[Entries taken from a collection]
>>>
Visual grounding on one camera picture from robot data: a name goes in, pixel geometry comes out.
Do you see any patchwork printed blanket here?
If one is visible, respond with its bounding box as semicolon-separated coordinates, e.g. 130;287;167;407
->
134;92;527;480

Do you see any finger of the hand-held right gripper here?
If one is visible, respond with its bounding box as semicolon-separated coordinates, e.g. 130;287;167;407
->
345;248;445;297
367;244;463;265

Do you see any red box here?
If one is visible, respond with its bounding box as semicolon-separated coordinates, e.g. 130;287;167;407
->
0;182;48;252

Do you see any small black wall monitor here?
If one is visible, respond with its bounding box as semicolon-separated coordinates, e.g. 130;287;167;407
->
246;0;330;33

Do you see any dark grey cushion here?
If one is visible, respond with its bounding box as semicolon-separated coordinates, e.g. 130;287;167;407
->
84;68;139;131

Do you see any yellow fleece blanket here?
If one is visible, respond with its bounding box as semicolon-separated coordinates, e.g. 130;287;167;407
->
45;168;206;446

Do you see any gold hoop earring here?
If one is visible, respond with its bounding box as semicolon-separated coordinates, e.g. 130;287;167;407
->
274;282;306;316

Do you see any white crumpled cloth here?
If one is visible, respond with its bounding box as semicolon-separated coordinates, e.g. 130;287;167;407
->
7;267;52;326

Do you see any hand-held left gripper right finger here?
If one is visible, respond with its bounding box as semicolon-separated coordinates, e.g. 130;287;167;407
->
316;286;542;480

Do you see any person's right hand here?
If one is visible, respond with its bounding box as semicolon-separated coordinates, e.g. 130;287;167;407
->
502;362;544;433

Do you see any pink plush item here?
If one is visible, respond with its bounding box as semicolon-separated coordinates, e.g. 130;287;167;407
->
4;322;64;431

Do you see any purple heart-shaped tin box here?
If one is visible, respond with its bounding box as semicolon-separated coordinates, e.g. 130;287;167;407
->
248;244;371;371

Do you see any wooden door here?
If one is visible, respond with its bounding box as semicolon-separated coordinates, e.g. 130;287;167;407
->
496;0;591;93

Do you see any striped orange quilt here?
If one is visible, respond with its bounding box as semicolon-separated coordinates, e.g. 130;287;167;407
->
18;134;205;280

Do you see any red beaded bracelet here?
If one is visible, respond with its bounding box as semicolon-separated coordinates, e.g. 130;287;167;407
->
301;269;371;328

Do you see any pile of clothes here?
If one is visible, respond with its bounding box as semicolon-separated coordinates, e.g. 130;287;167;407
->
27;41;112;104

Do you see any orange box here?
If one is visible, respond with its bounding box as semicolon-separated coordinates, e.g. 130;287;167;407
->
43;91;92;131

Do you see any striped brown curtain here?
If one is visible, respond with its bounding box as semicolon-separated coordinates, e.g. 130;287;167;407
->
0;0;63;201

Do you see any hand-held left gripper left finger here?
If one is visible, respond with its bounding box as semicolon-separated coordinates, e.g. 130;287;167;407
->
<<<
* HOW TO COMPLETE THIS TASK: Reproduce every line in the data that has the word "finger" in it.

* FINAL ANSWER:
Do you see any finger of the hand-held right gripper here?
Do you see any hand-held left gripper right finger here?
Do you see any hand-held left gripper left finger here?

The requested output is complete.